SAMap (v.1.0.2) was applied between the P. gotoi datasets and the following species: the polyclad flatworm Prostheceraeus crozieri39, the flatworm S. mediterranea100, the oyster Crassostrea gigas (larval stages39), the earthworm Eisenia andrei40, the annelid worm Pristina leidyi38and the fruit fly Drosophila melanogaster40. Cell-type annotation for all species can be found in Supplementary Table 8; for a list of genes shared between dataset per cell type, see Supplementary Table 9.

In situ hybridization

Synthetic probes were designed for selected genes (Supplementary Table 7) flanked by T7 or SP6 adaptor (IDT). Riboprobes were then synthesized using the DIG labelling kit (Roche). In situ hybridization was performed as described7,101,102 with a shortened Proteinase K digestion (2–3 min). Stained embryos and juveniles were imaged with a Zeiss AxioImager M1 using bright field Nomarski optics. Unfortunately, surveying the expression of other Hox genes than the one we investigate here in P. gotoi proved challenging as the high AT percentage and low-complexity stretches in their transcripts made it impossible to synthesize or clone a probe.

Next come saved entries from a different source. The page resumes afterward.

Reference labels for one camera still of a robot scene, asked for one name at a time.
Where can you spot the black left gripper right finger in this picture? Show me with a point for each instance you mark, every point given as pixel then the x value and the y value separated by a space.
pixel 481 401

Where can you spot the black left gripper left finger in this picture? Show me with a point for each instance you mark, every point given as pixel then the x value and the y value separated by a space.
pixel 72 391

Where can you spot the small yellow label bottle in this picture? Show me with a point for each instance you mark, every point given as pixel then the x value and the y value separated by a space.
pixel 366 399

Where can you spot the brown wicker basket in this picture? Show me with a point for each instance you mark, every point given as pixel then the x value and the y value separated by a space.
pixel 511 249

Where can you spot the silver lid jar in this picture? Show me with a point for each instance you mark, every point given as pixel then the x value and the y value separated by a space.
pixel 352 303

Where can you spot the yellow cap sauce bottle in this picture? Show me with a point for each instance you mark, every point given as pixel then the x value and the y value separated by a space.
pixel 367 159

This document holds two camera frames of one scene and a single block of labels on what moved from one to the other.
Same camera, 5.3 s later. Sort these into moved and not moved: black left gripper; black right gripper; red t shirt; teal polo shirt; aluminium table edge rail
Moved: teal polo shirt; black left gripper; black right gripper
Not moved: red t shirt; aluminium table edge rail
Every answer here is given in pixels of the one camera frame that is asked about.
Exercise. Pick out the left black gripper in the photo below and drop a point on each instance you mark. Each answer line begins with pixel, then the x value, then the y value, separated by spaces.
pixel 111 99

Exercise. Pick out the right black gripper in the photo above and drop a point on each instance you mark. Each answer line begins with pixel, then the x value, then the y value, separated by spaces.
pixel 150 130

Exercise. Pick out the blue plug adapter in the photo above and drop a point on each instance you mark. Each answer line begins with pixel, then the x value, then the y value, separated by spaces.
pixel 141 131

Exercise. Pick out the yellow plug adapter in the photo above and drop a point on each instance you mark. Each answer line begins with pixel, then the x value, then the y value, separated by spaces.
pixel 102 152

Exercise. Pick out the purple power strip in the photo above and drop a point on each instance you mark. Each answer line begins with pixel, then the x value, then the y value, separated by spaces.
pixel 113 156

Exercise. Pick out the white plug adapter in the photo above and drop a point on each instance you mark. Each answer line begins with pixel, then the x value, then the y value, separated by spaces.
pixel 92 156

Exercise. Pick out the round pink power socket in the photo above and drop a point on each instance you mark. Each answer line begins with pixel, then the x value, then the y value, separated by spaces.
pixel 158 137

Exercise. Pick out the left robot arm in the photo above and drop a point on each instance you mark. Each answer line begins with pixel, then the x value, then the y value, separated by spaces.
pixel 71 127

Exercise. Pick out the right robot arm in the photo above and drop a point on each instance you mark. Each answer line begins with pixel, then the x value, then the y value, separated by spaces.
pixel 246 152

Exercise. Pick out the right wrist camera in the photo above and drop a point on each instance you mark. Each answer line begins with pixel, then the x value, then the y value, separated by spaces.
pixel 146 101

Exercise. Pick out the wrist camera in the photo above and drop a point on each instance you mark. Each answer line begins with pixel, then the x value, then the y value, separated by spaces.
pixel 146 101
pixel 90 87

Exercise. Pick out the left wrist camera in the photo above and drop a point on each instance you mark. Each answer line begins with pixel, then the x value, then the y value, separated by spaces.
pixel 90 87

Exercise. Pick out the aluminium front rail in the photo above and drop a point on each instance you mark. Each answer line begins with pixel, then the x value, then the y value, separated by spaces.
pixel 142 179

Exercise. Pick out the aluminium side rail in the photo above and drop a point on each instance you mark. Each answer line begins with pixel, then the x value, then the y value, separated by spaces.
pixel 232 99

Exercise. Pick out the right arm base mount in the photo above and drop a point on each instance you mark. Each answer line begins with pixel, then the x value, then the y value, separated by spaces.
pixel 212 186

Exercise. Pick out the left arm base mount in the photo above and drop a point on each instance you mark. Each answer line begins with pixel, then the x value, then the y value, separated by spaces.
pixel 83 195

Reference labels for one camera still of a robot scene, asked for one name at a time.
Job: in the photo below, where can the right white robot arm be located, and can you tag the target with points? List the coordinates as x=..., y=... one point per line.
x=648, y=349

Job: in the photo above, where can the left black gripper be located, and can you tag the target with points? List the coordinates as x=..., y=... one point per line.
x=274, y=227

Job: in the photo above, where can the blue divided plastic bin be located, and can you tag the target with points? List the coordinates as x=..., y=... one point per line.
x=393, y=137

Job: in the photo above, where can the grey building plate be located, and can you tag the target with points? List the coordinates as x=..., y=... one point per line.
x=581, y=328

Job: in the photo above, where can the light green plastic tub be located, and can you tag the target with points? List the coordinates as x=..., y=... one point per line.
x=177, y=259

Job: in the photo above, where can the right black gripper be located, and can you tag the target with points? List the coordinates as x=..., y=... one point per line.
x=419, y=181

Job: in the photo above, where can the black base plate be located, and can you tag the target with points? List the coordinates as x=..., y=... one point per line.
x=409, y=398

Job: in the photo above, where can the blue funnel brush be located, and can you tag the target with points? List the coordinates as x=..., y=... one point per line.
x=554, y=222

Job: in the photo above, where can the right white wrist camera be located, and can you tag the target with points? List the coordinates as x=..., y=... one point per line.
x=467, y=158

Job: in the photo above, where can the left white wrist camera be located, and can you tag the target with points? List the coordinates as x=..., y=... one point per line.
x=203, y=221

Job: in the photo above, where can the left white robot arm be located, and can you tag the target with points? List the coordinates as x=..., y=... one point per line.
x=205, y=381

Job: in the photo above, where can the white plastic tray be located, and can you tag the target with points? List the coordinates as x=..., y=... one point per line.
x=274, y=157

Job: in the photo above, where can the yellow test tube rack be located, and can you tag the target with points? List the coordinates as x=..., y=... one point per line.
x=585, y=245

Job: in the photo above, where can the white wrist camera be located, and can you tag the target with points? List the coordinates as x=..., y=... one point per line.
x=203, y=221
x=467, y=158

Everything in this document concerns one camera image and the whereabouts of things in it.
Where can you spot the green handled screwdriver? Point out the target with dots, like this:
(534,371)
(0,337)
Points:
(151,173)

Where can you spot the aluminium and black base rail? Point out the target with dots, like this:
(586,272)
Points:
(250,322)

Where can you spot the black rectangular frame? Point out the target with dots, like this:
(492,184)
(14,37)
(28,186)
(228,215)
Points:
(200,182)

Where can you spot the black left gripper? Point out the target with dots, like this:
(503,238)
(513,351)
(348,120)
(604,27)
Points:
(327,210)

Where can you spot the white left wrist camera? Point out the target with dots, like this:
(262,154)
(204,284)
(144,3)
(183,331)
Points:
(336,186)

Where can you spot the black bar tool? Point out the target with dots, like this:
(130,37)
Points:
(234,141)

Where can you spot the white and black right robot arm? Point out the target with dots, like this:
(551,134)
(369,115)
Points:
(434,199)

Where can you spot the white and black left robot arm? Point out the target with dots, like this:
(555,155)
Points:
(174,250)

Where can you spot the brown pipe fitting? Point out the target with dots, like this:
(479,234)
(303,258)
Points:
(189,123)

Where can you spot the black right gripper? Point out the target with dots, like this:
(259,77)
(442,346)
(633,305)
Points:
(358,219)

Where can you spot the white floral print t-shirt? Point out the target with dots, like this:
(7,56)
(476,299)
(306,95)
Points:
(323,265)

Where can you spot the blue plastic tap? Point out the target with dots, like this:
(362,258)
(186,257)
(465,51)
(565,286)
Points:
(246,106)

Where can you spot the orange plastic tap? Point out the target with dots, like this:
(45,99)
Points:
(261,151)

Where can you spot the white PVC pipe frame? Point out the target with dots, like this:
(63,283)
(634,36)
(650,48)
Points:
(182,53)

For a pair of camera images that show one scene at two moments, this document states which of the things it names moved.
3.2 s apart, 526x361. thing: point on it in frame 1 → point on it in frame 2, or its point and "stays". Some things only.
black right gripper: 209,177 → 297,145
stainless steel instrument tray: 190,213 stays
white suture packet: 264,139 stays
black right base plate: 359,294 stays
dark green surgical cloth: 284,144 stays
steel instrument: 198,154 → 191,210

Enzymatic Methyl-seq analysis

Using the same genomic DNA obtained for genome sequencing, 100 ng of P. gotoi gDNA were spiked in with unmethylated lambda phage and CpG methylated pUC19 control before fragmenting it to about 300 bp with a BioRuptor (Covaris). The resulting sheared DNA was then used to prepare an Enzymatic Methyl-seq library according to the manufacturer’s instructions (NEBNext Enzymatic Methyl-seq Kit). The library was sequenced with a NovaSeq instrument using 150 paired-end reads to an average coverage of ~14× per CpG site. Reads were mapped to the reference genome, including also a phage lambda and pUC19 sequences, using BS-Seeker2 (v.2.1.8) with bowtie2 as back-end. Duplicate reads were removed with Sambamba (v.1.0.1), and methylation calls were obtained using CGmapTools (v.0.1.3). The lambda genome showed a non-conversion rate of 0.11%, and the pUC19 methylated control showed 97.88% global methylation at CpG methylation sites, as expected for this technology and validating the quality of the library. The rest of the data were read into R using the bsseq Bioconductor package, which was used to obtain methylation average per gene and genomic windows used for chromosome-level methylation. Bigwig files were constructed from the CGmapTools output, and were used as input for DeepTools2 to detect methylation levels on top of protein-coding genes and the repeat annotation (Extended Data Fig. 10). Methylation genes were obtained using human DNMT1, DNMT3A, TET1 and UHRF1 sequences as input for a BLASTP search against the predicted proteome of P. gotoi, and were subsequently analysed in the InterProScan web server (https://www.ebi.ac.uk/interpro). The top hits were manually inspected and contrasted with the phylogenetic trees obtained from the GeneRax search.

Reporting summary

Further information on research design is available in the Nature Portfolio Reporting Summary linked to this article.